Au Paraguay, des milliers d’enfants et d’adolescentes sont soumis·es au criadazgo, une coutume illégale mais socialement bien ancrée, qui consiste à envoyer des enfants de familles à faibles revenus vivre dans un autre foyer pour effectuer des tâches domestiques en échange de nourriture, d’un logement et d’une éducation. Au risque qu’ils et elles soient victimes d’abus sexuels…

Dans la plupart des cas, au lieu de recevoir les soins et l’attention qu’ils méritent, les enfants sont contraints de travailler de longues heures et d’assumer des responsabilités qui dépassent largement leurs capacités et leurs âges.

A 10 ans, elle part travailler chez sa tante

C’est le cas de Lili*. La situation économique désastreuse de sa famille a poussé sa mère à se séparer de sa fille alors qu’elle n’avait que 10 ans. Lili a été contrainte de quitter sa maison, sa mère et ses frères et sœurs pour aller vivre chez une tante dans une autre ville.

« Ma mère pensait que c’était la meilleure chose, car elle ne pouvait pas s’occuper de tous ses enfants. Je suis partie dans l’espoir d’avoir une vie meilleure, mais tout s’est rapidement transformé en cauchemar », raconte Lili.

Tout allait bien jusqu’à ce que…

Au début, tout allait bien. Mais, après quelques mois, son cousin plus âgé a commencé à la harceler. Lili n’a pas su comment réagir, elle avait peur, elle avait honte. Plus tard, le harcèlement s’est transformé en abus sexuel. Traumatisée par ce qui se passait, Lili ne savait pas quoi faire.

« Je ne pouvais faire confiance à personne. Mon cousin abusait de moi et je me sentais impuissante. Il m’a fallu 2 mois pour raconter à ma tante ce qui s’était passé. Elle l’a mal pris. Elle a interrogé son fils, mais mon cousin n’a même pas nié les faits. Il a seulement dit qu’il était ivre cette nuit-là. Ensuite, il a menacé de me tuer parce que j’avais parlé à ma tante », raconte Lili.

Enceinte à 13 ans

Peu après, Lili a découvert qu’elle était enceinte et a été renvoyée chez sa mère. Ensemble, elles ont signalé l’affaire aux autorités et le bureau du procureur a pris des mesures pour retrouver son cousin, mais ça n’a pas été possible.

La violence sexuelle à l’encontre des filles est très répandue au Paraguay. La plupart du temps, lorsqu’une jeune fille tombe enceinte, c’est à la suite de violences sexuelles.
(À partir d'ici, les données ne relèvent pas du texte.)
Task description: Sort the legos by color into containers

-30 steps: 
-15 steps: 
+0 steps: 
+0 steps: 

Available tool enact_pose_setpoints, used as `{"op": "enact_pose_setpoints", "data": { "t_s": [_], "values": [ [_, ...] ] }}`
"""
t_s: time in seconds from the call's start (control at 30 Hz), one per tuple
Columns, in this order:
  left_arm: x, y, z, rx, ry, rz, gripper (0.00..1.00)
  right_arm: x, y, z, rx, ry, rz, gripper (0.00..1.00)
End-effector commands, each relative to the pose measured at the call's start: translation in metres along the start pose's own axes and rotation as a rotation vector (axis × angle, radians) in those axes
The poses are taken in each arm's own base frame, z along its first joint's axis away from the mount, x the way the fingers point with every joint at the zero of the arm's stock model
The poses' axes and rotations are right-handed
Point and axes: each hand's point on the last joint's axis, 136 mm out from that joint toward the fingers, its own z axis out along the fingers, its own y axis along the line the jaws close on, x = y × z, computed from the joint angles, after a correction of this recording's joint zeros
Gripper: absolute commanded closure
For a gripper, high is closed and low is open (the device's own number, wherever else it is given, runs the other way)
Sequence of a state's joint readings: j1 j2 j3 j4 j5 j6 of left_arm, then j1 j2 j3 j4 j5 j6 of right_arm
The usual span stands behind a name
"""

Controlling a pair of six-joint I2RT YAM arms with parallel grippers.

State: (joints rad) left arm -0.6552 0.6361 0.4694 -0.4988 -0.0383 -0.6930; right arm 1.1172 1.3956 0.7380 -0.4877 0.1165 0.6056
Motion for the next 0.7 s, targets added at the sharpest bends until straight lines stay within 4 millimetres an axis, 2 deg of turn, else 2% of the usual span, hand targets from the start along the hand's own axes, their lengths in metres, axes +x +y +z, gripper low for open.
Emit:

Le pays a l’un des taux de grossesses d’enfants et d’adolescentes les plus élevés d’Amérique latine. Selon les données du ministère de la santé, au moins 2 filles âgées de 10 à 14 ans accouchent chaque jour.

Une procédure judiciaire et une thérapie

Lili s’est retrouvée impliquée dans une  procédure judiciaire visant à poursuivre son violeur. Ca a été très éprouvant. « Il était très difficile de supporter tout ce poids émotionnel », confie-t-elle.

Alors qu’elle était enceinte de 4 mois, une ordonnance de protection a été mise en place par le bureau du procureur, qui a ordonné que Lili soit transférée dans un foyer pour les filles ayant subi des violences sexuelles.

 » J’ai passé 3 ans en thérapie, ce qui m’a permis de faire de nouveau confiance aux autres. »

Le chemin a été long, mais peu à peu, Lili a trouvé la force d’affronter son traumatisme et, avec l’aide de conseiller·ères, a entamé son processus de guérison. « Ce fut un processus difficile, mais j’ai appris à m’aimer moi-même et à aimer ma fille qui m’a donné de la force et m’a montré de nouvelles voies », explique Lili.

Lili et Plan International apprennent aux filles à se protéger

Lorsque Lili a été suffisamment rétablie pour retourner dans sa communauté d’origine, elle a rejoint certaines des initiatives de Plan International France sur place et joue désormais un rôle actif dans les cours d’éducation parentale. Elle utilise son histoire pour s’exprimer et éviter à d’autres filles de vivre des expériences similaires.

Les projets de l’ONG Plan International visent à améliorer les conditions de vie des filles et des adolescentes dans les communautés rurales où elles sont plus vulnérables. En améliorant l’accès à une éducation sexuelle complète, nous visons à réduire le nombre de grossesses chez les adolescentes et les cas de violences fondées sur le genre.

Aujourd’hui âgée de 17 ans, Lili a repris ses études et espère devenir enseignante afin de protéger et d’autonomiser d’autres filles et jeunes femmes. « Je veux apprendre aux filles comme ma fille à s’exprimer pour qu’elles n’aient jamais à vivre ce que j’ai vécu.

*Le nom a été modifié pour protéger l’identité.